For the distribution of such a huge amount of funds, a public bank opened digital savings accounts for those who were not banked so that they could access the benefits, creating 25 million new financial accounts in just two weeks. Other LAC countries also launched economic transfer programs for informal sector workers, reaching 75% of these workers in El Salvador, 38% in Chile, or 21% in Colombia.
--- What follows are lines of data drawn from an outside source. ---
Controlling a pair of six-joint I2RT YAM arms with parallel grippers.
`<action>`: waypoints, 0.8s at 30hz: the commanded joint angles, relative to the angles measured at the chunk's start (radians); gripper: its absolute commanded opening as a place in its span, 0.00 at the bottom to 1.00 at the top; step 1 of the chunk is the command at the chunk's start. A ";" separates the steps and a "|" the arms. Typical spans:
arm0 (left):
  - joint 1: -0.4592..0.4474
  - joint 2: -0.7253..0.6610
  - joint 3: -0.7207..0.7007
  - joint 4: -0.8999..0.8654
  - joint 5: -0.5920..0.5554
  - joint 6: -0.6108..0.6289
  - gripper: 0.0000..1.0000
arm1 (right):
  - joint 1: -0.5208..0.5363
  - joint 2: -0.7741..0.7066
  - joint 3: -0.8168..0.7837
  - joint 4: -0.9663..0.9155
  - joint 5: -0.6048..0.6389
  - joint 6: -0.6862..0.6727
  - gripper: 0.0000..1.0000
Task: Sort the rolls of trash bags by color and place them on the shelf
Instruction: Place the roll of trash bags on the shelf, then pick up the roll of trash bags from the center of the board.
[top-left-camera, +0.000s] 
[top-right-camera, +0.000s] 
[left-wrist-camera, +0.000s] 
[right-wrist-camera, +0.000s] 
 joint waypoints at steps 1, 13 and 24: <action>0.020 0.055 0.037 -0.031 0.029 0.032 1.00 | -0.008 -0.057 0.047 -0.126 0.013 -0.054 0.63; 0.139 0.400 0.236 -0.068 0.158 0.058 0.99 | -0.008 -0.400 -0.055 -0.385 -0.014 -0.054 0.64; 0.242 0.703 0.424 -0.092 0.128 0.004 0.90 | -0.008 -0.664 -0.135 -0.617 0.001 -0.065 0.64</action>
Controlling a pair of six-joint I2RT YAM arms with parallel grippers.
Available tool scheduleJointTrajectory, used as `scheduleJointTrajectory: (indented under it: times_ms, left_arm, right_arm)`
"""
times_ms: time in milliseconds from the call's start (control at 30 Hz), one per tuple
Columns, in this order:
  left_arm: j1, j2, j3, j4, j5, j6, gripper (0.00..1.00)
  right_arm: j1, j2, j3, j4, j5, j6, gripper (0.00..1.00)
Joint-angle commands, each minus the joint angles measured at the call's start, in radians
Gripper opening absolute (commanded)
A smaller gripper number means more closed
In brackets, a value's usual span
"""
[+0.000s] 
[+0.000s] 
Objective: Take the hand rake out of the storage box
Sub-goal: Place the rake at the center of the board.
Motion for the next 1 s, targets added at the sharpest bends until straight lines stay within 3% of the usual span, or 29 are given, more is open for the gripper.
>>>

These massive money transfers have been possible thanks to three fundamental aspects:

  • Integrated identification systems: in Brazil, for example, the Cadastro Unico, an integrated data system for beneficiaries of the Bolsa de Familia economic transfer program, allowed the government to quickly identify the most vulnerable. In Guatemala and El Salvador, for their part, authorities identified potential aid recipients using utility bills that showed the lowest levels of consumption. Colombia, meanwhile, used the tax database to identify vulnerable workers.
  • Financial accounts: identification systems that are linked to financial accounts can facilitate the verification of data as well as the delivery of funds to their recipients. In Chile, for example, aid from the COVID Bonus program was automatically deposited into the accounts of the beneficiaries linked to their national identification number.
  • Mobile phones, which have been crucial in facilitating registration processes and the transfer of financial aid during the pandemic. In Colombia, the Ingreso Solidario program for families that were not previously beneficiaries of social protection economic transfer programs reached 2.6 million households, and managed to open a million new digital wallets and accounts for payment of services by telephone mobile to distribute funds. The recipients received an SMS notifying the receipt of the funds.

These three digital resources can go beyond the simple transfer of financial aid and pave the way for access to the digital economy, which can be crucial for economic recovery. In Brazil, just to cite one example, the Central Bank found that aid recipients have used an average of 40% of the funds to make digital payments for services, to businesses or for online purchases, which shows a notable increase in digital finance among a previously unbanked population.

This year's edition of the Global Microscope allows a clear conclusion to be drawn: investments in digital infrastructure pay off. The countries of Latin America and the Caribbean must continue providing their citizens with the necessary instruments to be part of the digital economy and must build channels that guarantee that emergency funds reach those who need them most, when the occasion calls for it.